December 14, 2016

[edit] I’ve linked to the HN thread (at the bottom) and also mentioned that we’re hiring (also at the bottom).

How Bazaarvoice solved data denormalization

I recently read Liron Shapira’s really insightful blog article called Data denormalization is broken” (https://hackernoon.com/data-denormalization-is-broken-7b697352f405#.24urwx4e2).

He starts:

Backend engineers can’t write elegant and performant application-layer code for many types of everyday business logic. That’s because no one has yet invented a denormalization engine”, a database with a more general kind of indexer.

I couldn’t agree more, and his article is extremely well reasoned and clearly presented. I highly recommend reading it.

At Bazaarvoice, we have a decentralized team structure, in which separate product lines, services, etc. are maintained by small, focused teams.

Many of these teams are operating at a scale that requires them to:

  1. use at least one search index to answer production queries
  2. include some up-front denormalizations to optimize the queries

We started a replatforming effort 5 or 6 years ago, and that gave us the opportunity to revisit many data-related problems, among them the denormalization one. When I say that the system we made solves” denormalization, I mean that, yes, it correctly and efficiently computes them, but more importantly that you configure it with a simple spec.

A little background

polloi

Just for context, the denormalization system I’m describing is called Polloi. This is derived from the phrase hoi polloi”, or the populace”.

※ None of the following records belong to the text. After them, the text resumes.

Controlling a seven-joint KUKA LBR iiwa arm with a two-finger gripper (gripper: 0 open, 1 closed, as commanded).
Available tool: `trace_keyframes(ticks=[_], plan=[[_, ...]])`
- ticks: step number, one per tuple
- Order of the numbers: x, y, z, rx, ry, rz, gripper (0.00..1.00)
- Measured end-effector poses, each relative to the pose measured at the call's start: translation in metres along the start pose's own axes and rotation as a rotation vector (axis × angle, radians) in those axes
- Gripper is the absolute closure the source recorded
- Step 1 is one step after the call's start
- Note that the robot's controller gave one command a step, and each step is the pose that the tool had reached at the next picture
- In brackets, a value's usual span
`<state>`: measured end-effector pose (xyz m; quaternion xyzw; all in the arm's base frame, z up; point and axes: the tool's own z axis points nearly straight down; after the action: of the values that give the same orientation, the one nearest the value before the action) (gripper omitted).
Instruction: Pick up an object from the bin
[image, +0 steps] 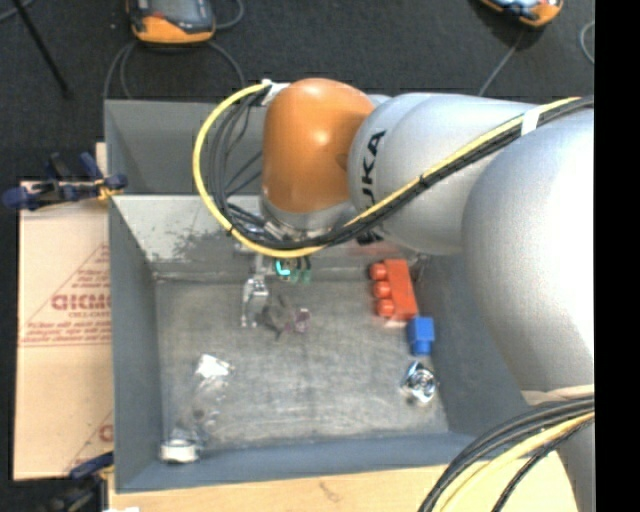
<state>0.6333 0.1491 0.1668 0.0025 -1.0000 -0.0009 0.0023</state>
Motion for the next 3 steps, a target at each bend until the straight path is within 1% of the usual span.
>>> trace_keyframes(ticks=[1, 2, 3], plan=[[0.008, -0.053, 0.088, 0.006, -0.001, -0.081, 0.00], [0.019, -0.082, 0.090, -0.002, -0.023, -0.123, 0.00], [0.017, -0.081, 0.089, -0.003, -0.029, -0.121, 1.00]])
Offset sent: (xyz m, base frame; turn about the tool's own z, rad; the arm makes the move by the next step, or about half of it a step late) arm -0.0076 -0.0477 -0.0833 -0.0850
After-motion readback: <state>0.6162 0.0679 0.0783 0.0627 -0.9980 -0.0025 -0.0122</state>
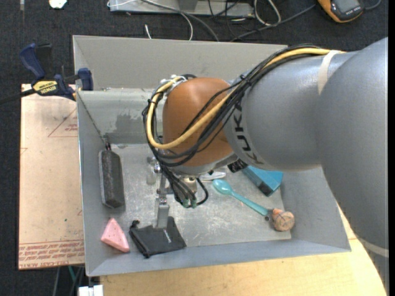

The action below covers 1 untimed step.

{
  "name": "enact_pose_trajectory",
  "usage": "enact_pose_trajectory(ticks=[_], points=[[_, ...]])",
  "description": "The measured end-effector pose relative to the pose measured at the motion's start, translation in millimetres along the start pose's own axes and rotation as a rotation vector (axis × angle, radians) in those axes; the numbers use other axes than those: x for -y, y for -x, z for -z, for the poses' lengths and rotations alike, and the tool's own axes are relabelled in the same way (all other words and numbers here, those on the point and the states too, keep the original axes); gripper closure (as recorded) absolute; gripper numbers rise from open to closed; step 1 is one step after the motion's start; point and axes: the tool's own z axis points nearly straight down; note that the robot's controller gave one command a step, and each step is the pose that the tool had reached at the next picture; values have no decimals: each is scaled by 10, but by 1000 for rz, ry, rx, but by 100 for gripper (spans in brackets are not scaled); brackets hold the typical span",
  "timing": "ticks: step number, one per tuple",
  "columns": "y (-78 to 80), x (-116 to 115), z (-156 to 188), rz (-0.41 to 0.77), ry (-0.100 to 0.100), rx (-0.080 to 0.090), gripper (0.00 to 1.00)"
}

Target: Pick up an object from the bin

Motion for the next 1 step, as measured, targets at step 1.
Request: enact_pose_trajectory(ticks=[1], points=[[21, 10, 43, -4, 1, 7, 0]])
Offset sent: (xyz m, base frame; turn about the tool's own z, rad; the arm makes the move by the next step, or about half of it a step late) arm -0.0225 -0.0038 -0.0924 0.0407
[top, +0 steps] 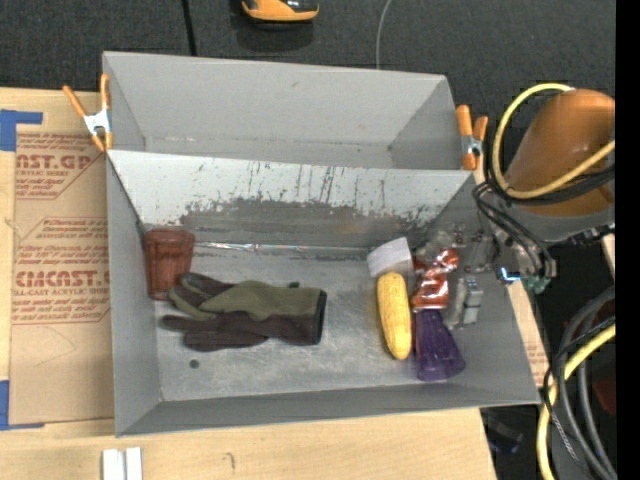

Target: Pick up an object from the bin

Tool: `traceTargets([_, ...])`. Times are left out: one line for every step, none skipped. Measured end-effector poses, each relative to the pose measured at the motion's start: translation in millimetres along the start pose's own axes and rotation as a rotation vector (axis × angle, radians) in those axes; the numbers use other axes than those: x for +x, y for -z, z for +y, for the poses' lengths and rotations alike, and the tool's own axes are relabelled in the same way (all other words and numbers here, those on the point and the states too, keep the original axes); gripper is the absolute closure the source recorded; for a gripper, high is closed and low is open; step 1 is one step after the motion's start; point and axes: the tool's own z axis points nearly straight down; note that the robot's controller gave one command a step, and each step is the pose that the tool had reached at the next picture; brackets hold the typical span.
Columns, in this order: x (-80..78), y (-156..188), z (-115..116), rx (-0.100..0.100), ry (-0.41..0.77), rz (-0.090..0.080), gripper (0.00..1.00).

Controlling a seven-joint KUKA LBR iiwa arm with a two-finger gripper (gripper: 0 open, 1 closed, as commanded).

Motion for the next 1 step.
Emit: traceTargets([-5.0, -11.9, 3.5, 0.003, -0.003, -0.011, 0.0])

The idea is to democratize the construction of denormalized indices.

I.e., we wanted to make denormalization easy enough that teams within Bazaarvoice will be empowered to customize and optimize their own indices. Otherwise, if it’s too much effort, this responsilibility will naturally trend back toward a central team, which will hurt the business’s agility in the long run.

streaming data

Bazaarvoice has rebuilt itself on a streaming data backend. We use a distributed database that provides a data bus”, which lets users create subscriptions to data changes. (FYI: the Cassandra Summit talk)

But Polloi will work with any data stream.

Motivating example

Bazaarvoice’s primary domain is user reviews and Q&A. We collect this content on products, and the products are organized into categories.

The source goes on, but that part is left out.